> Task objective
Below are the records; give the number of lines in them that include the word "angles", and nothing more.

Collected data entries

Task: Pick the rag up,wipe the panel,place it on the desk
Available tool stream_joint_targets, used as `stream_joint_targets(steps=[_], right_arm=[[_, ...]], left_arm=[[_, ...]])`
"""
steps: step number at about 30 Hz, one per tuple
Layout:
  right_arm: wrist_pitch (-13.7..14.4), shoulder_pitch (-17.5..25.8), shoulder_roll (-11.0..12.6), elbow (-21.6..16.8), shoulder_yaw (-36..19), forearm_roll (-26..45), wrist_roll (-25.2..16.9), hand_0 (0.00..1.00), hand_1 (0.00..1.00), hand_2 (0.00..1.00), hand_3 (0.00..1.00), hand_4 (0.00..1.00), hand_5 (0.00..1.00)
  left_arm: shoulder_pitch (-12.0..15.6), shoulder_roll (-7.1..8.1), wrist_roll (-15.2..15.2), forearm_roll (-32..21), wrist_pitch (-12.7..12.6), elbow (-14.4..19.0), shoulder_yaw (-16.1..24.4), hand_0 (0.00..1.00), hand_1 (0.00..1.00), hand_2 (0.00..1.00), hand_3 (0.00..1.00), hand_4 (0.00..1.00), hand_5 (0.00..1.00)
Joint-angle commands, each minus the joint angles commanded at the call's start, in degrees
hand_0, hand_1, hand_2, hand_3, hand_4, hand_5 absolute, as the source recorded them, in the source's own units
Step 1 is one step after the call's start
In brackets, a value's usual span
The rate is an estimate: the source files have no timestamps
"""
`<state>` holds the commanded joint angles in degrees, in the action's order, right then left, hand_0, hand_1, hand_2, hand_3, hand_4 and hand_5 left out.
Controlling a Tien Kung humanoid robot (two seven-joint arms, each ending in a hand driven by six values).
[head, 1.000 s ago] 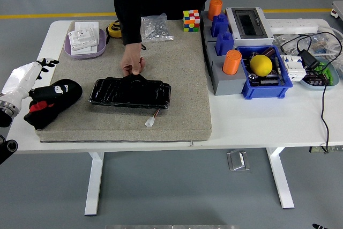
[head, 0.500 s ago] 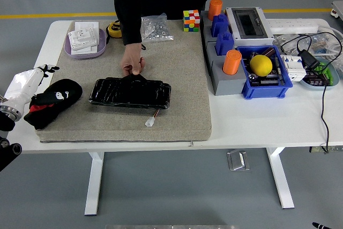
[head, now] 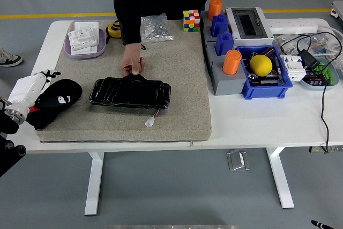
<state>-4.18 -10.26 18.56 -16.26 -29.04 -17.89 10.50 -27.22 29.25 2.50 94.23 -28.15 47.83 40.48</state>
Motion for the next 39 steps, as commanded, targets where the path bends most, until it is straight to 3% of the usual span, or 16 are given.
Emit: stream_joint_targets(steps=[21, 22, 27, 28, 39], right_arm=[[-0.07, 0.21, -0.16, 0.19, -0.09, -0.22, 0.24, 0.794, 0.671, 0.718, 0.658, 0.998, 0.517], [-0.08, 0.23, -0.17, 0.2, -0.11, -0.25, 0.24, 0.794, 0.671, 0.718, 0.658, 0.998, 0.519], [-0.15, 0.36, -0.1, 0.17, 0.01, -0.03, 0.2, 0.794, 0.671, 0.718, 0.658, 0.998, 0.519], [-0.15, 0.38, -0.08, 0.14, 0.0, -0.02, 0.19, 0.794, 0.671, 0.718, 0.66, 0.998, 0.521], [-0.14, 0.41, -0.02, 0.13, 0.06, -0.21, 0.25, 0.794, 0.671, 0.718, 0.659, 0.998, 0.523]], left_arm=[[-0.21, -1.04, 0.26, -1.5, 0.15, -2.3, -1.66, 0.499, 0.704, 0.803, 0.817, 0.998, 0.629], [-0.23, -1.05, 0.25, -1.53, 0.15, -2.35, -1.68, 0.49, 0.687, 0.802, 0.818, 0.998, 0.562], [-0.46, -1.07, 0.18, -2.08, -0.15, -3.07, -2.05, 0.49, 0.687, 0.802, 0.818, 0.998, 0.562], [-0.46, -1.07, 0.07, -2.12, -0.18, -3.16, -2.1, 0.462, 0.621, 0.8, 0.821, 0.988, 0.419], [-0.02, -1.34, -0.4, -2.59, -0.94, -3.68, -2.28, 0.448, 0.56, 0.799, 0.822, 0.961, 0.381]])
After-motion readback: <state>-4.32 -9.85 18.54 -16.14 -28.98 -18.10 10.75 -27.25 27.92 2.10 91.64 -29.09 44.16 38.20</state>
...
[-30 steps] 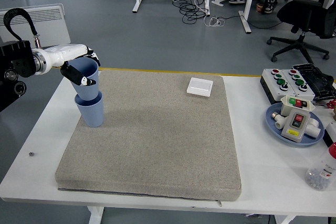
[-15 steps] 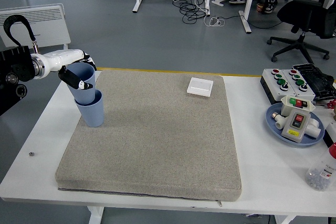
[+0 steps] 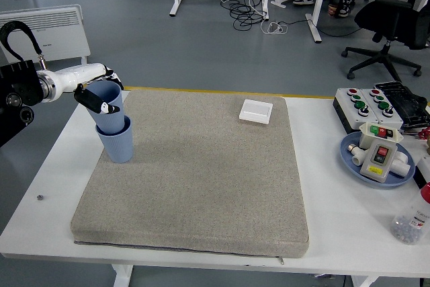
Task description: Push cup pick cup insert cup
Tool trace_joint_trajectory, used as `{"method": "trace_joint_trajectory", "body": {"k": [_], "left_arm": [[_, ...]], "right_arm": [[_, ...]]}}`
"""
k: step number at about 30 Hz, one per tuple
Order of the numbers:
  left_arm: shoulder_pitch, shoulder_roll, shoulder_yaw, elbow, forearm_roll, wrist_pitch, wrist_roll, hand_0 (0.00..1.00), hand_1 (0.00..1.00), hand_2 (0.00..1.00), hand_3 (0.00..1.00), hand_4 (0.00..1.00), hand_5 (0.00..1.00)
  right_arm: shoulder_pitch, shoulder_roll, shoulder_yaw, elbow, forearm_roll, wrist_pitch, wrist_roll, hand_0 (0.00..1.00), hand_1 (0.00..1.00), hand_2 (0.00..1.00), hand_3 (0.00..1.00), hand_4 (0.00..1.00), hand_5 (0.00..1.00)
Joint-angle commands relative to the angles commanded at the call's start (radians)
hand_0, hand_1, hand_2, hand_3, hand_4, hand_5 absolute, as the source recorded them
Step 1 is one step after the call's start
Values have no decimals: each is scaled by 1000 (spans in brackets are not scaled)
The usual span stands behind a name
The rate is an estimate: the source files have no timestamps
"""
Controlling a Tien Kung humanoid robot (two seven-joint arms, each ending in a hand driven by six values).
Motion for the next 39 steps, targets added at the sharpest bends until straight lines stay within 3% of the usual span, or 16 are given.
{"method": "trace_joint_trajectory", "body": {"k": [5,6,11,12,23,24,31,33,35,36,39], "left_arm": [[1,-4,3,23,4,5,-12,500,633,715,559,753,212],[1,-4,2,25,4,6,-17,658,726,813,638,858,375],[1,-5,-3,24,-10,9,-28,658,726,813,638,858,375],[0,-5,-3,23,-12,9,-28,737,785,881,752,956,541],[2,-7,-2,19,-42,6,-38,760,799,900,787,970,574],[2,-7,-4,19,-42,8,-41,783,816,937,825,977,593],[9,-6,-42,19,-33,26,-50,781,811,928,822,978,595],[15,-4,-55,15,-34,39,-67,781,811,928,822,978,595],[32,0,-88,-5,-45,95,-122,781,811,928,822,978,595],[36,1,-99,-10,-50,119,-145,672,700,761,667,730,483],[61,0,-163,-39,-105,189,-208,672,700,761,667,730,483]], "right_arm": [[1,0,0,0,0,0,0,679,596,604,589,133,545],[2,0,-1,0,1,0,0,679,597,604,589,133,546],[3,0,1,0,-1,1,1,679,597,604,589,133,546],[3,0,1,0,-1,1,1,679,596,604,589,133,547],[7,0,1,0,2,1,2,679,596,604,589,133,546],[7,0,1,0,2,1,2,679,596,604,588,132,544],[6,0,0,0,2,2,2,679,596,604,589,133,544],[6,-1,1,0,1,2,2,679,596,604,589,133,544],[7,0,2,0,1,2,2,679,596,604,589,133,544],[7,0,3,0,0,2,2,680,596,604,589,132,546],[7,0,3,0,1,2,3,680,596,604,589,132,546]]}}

> Response box
3